Alwin Karl Haagner (1 June 1880 – 15 September 1962) was a South African ornithologist and mammalogist, who was instrumental in the establishment of the Kruger National Park and in early measures to raise awareness and protect Southern African wildlife.

He served for a decade as the director of the Pretoria Zoological Gardens. He wrote numerous works on South African birds and the protection of wildlife.

== Life and work ==
Haagner was born in Hankey near Humansdorp where his father, Sigmund, an accountant at the explosives factory in Modderfontein, taught him at home. Young Haagner then worked alongside his father in the accounts department but found natural history of greater interest. At the age of 19, he published a note on the Cape Monitor followed by several papers on the birds of Modderfontein in the Ibis around 1901–1902. He was one of the founding members of the South African Ornithologists' Union begun in Johannesburg on 8 April 1904, an organization that amalgamated with the Transvaal Biological Society in 1916 to form the South African Biological Society. Haagner worked in the Transvaal Museum from 1906 collecting grass species among other specimens and becoming an assistant in ornithology from 1908 to J.W.B. Gunning. Along with Gunning he began to assemble a collection of birds from the region. Haagner left the museum in 1911, was succeeded by Austin Roberts, and became director of the Pretoria Zoological Gardens. During his directorship, animals were transferred to zoos in Europe and the United States through dealers in wild animals, leading to accusations that he was involved in their trade. His argument was that he was promoting the continued survival of endangered species, by ensuring that breeding pairs were protected within zoos worldwide. He then worked at a farm near Beira, Mozambique and returned to South Africa somewhere in the 1940s and settled in Pietermartizburg, working as an accountant.

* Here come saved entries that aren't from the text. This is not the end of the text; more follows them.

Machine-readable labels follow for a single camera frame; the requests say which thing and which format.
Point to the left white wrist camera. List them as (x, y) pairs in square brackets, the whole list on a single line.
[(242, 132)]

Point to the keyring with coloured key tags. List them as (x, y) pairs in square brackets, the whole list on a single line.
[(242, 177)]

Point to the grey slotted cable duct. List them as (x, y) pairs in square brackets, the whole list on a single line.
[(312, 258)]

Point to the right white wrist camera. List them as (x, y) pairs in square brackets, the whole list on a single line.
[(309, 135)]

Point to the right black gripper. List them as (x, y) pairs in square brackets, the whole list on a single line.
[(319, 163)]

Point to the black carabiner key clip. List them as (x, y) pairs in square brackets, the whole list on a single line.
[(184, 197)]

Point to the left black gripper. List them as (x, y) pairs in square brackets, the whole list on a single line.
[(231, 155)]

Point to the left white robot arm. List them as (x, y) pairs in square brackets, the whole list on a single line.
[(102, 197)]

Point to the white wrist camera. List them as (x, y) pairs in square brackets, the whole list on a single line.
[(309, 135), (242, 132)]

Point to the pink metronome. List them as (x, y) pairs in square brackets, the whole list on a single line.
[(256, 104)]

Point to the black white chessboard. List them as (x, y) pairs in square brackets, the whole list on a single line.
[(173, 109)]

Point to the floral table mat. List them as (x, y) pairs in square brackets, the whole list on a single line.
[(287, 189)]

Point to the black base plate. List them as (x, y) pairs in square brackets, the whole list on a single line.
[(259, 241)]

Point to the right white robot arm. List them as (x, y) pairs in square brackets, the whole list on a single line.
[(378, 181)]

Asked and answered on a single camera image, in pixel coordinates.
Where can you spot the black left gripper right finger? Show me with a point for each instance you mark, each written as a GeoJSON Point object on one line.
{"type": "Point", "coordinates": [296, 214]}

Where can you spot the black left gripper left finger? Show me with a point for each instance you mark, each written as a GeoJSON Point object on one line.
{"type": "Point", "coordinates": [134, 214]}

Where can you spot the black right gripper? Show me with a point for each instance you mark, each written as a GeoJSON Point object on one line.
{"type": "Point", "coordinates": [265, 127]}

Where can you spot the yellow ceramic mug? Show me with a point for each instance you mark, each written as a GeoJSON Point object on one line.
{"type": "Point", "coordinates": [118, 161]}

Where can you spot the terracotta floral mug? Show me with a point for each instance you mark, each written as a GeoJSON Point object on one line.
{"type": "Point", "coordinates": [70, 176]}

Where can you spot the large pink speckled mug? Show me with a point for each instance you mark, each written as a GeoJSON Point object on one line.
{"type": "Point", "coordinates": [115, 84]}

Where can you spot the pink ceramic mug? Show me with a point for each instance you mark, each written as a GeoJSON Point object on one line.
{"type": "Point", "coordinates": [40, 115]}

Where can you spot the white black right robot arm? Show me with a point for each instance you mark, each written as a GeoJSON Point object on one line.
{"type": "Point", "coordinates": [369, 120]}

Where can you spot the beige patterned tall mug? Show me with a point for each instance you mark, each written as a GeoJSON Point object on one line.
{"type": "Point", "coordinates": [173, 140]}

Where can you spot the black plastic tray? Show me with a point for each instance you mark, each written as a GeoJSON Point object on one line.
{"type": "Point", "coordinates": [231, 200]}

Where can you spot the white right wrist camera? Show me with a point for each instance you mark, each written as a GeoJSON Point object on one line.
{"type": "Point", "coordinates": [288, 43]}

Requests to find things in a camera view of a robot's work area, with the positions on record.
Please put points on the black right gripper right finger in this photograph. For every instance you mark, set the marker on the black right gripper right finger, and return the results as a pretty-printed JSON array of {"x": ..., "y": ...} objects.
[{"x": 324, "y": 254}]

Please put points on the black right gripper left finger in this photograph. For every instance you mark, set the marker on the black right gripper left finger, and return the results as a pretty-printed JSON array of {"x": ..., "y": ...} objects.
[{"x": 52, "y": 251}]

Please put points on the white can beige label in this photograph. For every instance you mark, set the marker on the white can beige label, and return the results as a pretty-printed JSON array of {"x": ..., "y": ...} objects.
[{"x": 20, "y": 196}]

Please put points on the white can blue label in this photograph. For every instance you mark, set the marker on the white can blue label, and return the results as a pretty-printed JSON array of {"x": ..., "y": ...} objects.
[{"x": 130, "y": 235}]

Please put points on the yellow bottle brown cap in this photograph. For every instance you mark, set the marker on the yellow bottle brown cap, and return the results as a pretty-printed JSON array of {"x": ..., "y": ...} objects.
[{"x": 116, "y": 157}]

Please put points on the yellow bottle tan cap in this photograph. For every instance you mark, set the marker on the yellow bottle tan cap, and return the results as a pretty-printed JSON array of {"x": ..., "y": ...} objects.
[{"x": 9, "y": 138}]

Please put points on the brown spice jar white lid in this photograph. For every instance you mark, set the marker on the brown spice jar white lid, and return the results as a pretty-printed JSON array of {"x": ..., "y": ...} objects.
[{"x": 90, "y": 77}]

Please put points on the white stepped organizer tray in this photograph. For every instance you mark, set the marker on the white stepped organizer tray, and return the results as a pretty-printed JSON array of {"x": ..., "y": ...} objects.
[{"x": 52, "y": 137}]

A lecture tour through the United States in 1920 led to the University of Pittsburgh awarding him an honorary Doctor of Science degree in 1922. He took an interest in the Kruger National Park and played an important role, along with J. Stevenson-Hamilton, in drafting the National Parks Acts of 1926. He was, along with R.H. Ivy, a co-author of Sketches of South African Bird-Life and compiled A Checklist of the Birds of South Africa with J. W. B. Gunning, first director of the Transvaal Museum in 1910. He helped revise the classification of the South African Cisticola species. Along with W. T. Hornaday, he wrote The vanishing game of South Africa: A warning and an appeal (1922). Haagner was an honorary member of the British Ornithologists' Union, the Royal Hungarian Bureau of Ornithology and the American Ornithologists' Union.

== Personal life ==
Haagner married Johanna A. Moll in May 1910 and they had a daughter. After the death of Johanna, he married Gwendoline E. Allen in 1922 and they had a son. Haagner died at his home in Pietermaritzburg in 1962.